Hashmat Khalil
Hashmat Khalil

Reputation: 1816

keep rotating scene node until the device gets back to starting position

while experimenting with scene kit I'm using self.motionManager.deviceMotion.attitude.quaternion to rotate a scene node (camera) in 3D scene. lets say a user starts the app and device is somehow tilted, so this starting orientation should be counted as the resting point and no rotation should happen while in this position. when the user tilts the device (left <--> right and/or up <--> down) then it should rotate incrementally until the user puts the device back to starting/resting orientation where no rotation will happen. According to this answer I know how to filter the noise and random jiggling

these following points are important:

  1. have a resting orientation where no rotation happens
  2. when the device is tilted then rotate incrementally
  3. by achieving the above points the user doesn't have to flip the device around for getting complete rotation :-)

I have no clue how to achieve this. any help is greatly appreciated.

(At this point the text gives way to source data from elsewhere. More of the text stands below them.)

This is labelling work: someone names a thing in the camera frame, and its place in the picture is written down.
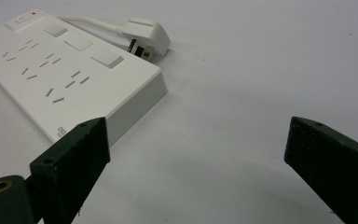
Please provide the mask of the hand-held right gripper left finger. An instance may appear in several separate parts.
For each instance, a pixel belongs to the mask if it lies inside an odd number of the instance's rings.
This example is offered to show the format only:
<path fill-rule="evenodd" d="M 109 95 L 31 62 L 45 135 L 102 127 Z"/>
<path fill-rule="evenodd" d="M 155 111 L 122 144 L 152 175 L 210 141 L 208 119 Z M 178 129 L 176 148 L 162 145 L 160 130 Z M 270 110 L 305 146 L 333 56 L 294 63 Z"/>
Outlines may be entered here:
<path fill-rule="evenodd" d="M 109 162 L 105 118 L 76 125 L 32 161 L 45 224 L 71 224 Z"/>

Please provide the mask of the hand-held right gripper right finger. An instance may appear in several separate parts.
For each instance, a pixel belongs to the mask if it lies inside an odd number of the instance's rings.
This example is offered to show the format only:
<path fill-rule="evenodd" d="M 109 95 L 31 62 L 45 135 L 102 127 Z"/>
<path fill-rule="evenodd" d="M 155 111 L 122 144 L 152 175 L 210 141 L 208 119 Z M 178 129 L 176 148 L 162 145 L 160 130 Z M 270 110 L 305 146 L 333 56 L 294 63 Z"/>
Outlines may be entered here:
<path fill-rule="evenodd" d="M 345 224 L 358 224 L 358 142 L 318 121 L 293 117 L 284 161 Z"/>

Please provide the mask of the white power strip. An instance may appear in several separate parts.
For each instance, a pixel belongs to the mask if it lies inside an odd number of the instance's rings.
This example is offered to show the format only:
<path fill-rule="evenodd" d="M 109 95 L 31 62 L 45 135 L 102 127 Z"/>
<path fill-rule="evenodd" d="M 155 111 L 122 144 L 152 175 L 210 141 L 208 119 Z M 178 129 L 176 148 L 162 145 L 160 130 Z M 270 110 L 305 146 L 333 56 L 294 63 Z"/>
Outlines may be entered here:
<path fill-rule="evenodd" d="M 0 26 L 0 86 L 52 141 L 104 117 L 111 144 L 168 91 L 158 66 L 37 9 Z"/>

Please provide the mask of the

edit: adding some code trying to implement rickster's answer

I have to get roll, yaw, pitch values in startDeviceMotionUpdatesToQueue:withHandler: otherwise its all zero

-(void) awakeFromNib
{
self.motionManager = [[CMMotionManager alloc] init];
self.motionManager.deviceMotionUpdateInterval = 1.0/60.0;

[self.motionManager startDeviceMotionUpdatesToQueue:[NSOperationQueue currentQueue] withHandler:^(CMDeviceMotion *motion, NSError *error) {
    if (error == nil)
    {
        if (firstValue == NO)
        {
           firstValue = YES;
           yaw = self.motionManager.deviceMotion.attitude.yaw;
           roll = self.motionManager.deviceMotion.attitude.roll;
           pitch = self.motionManager.deviceMotion.attitude.pitch;
        }
    }
}];
}

I'm trying to just first rotate on x-axis by 5 degree for simplicity reason:

- (void)renderer:(id<SCNSceneRenderer>)aRenderer didSimulatePhysicsAtTime:(NSTimeInterval)time
{
    currentYaw = self.motionManager.deviceMotion.attitude.yaw;
    currentRoll = self.motionManager.deviceMotion.attitude.roll;
    currentPitch = self.motionManager.deviceMotion.attitude.pitch;
    SCNVector4 q =_cameraNode.presentationNode.rotation;
  float phi = atan((2*(q.x*q.y + q.z*q.w))/(1-2*(pow(q.y,2)*pow(q.z,2))));
  if (currentRoll > 0)
  {
    [_cameraNode runAction:[SCNAction rotateToAxisAngle:SCNVector4Make(1, 0, 0, ( phi + DEGREES_TO_RADIANS(5))) duration:1]];
  }
  else if(currentRoll < 0 )
  {
    [_cameraNode runAction:[SCNAction rotateToAxisAngle:SCNVector4Make(1, 0, 0, (phi - DEGREES_TO_RADIANS(5))) duration:1]];
  }

}

debug output for variables are:

debug: q = (x = 0.999998092, y = 0, z = 0, w = -0.0872662216)

phi = 0

currentRoll = -1.1897298305515105

it actually doesn't rotate at all. phi value doesn't look good. What am I doing wrong?

side note: how to do rotation for all axis at once? multiply quaternion oldRotation with x then y then z? is it the correct order?

Upvotes: 0

Views: 449

Answers (1)

rickster
rickster

Reputation: 126167

To track a resting orientation, you'll need to keep track of the first CMAttitude you sample. Then you can use multiplyByInverseOfAttitude: to get the difference between that attitude and the current one each time you sample. (If you're already working with quaternions due to filtering, you can perform the equivalent operation with GLKQuaternionInvert and GLKQuaternionMultiply.)

To do the incremental rotation you're talking about, it might be easiest to use Euler angles --relative to the difference in attitude you just found, so that a roll of zero means no change from the neutral orientation the user started in (regardless of what that orientation is is absolute terms). Then, when the roll angle is positive during a given time step (e.g. in your SCNSceneRendererDelegate update method) you can increment the roll of your camera node, and vice versa.

In fact, if you're doing incremental rotation this way, you might not need the filtering step (from my other answer that you linked to). Instead, you can probably get away with the raw attitude input and a threshold. For example, increment the node's roll only when the attitude's roll is greater than 5 degrees. In this case you can just get the Euler angles from the CMAttitude (the difference attitude from earlier in this answer), and not have to worry about extracting Euler angles from a quaternion yourself (not that it's all that hard).